I hope you liked this tutorial. Next, we will see how to use Grid Search for Deep Learning Methods.

Grid Search for Deep Learning

First we will create a simple Neural Network with default parameters and later we will improve over time using Grid Search

For this example, we will use a Churn modeling dataset with details having gender, credits core, age, tenure, location, etc. A common churn modeling data set that we already have come across.

#Importing the libraries
import numpy as np
import matplotlib.pyplot as plt
import pandas as pd

#Importing the dataset
dataset = pd.read_csv('Churn_Modelling.csv')
X = dataset.iloc[:, 3:13].values
y = dataset.iloc[:, 13].values

#Encoding categorical data
from sklearn.preprocessing import LabelEncoder, OneHotEncoder
from sklearn.compose import ColumnTransformer

#country column
ct = ColumnTransformer([("Country", OneHotEncoder(), [1])], remainder = 'passthrough')
X = ct.fit_transform(X)

#to avoid dummy variable trap
X = X[:, 1:]

#Male/Female
labelencoder_X = LabelEncoder()
X[:, 3] = labelencoder_X.fit_transform(X[:, 3])

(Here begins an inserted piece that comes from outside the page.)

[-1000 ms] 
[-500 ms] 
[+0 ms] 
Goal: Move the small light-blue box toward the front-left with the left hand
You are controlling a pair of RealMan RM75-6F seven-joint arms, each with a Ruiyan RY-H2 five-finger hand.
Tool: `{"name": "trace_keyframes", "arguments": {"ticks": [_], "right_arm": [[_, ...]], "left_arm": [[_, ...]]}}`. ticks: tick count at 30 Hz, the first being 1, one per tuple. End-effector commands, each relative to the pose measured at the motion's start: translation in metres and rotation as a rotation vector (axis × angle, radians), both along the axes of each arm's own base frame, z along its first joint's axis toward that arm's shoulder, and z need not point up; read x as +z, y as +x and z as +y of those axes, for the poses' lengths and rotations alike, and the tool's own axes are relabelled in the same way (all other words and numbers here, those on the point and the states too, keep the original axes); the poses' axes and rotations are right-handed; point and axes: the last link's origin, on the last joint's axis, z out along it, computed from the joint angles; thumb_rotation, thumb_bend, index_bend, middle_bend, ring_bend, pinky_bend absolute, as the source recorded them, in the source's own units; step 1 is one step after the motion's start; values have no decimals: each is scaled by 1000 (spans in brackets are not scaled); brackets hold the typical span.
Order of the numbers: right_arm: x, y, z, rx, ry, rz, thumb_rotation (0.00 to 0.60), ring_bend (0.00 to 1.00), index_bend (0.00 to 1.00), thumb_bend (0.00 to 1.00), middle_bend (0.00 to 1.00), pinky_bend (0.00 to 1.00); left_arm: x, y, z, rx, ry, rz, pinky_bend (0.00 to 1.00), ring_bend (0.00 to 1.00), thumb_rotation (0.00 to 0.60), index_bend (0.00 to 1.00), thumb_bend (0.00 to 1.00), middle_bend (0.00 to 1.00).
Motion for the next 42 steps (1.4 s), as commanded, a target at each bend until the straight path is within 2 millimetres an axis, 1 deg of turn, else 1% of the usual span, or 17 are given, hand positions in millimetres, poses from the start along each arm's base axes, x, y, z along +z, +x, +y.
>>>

#Splitting the dataset into the Training set and Test set
from sklearn.model_selection import train_test_split
X_train, X_test, y_train, y_test = train_test_split(X, y, test_size = 0.2, random_state = 0)

#Feature Scaling
from sklearn.preprocessing import StandardScaler
sc = StandardScaler()
X_train = sc.fit_transform(X_train)
X_test = sc.transform(X_test)

#Creating the Ann model
#Importing the Keras libraries and packages
import keras
from keras.models import Sequential
from keras.layers import Dense

#Initialising the ANN
classifier = Sequential()

#Adding the input layer and the first hidden layer
classifier.add(Dense(units = 6, kernel_initializer = 'uniform', activation = 'relu', input_dim = 11))

#Adding the second hidden layer
classifier.add(Dense(units = 6, kernel_initializer = 'uniform', activation = 'relu'))

#Adding the output layer
classifier.add(Dense(units = 1, kernel_initializer = 'uniform', activation = 'sigmoid'))

#Compiling the ANN
classifier.compile(optimizer = 'adam', loss = 'binary_crossentropy', metrics = ['accuracy'])

#Fitting the ANN to the Training set
classifier.fit(X_train, y_train, batch_size = 10, epochs = 100)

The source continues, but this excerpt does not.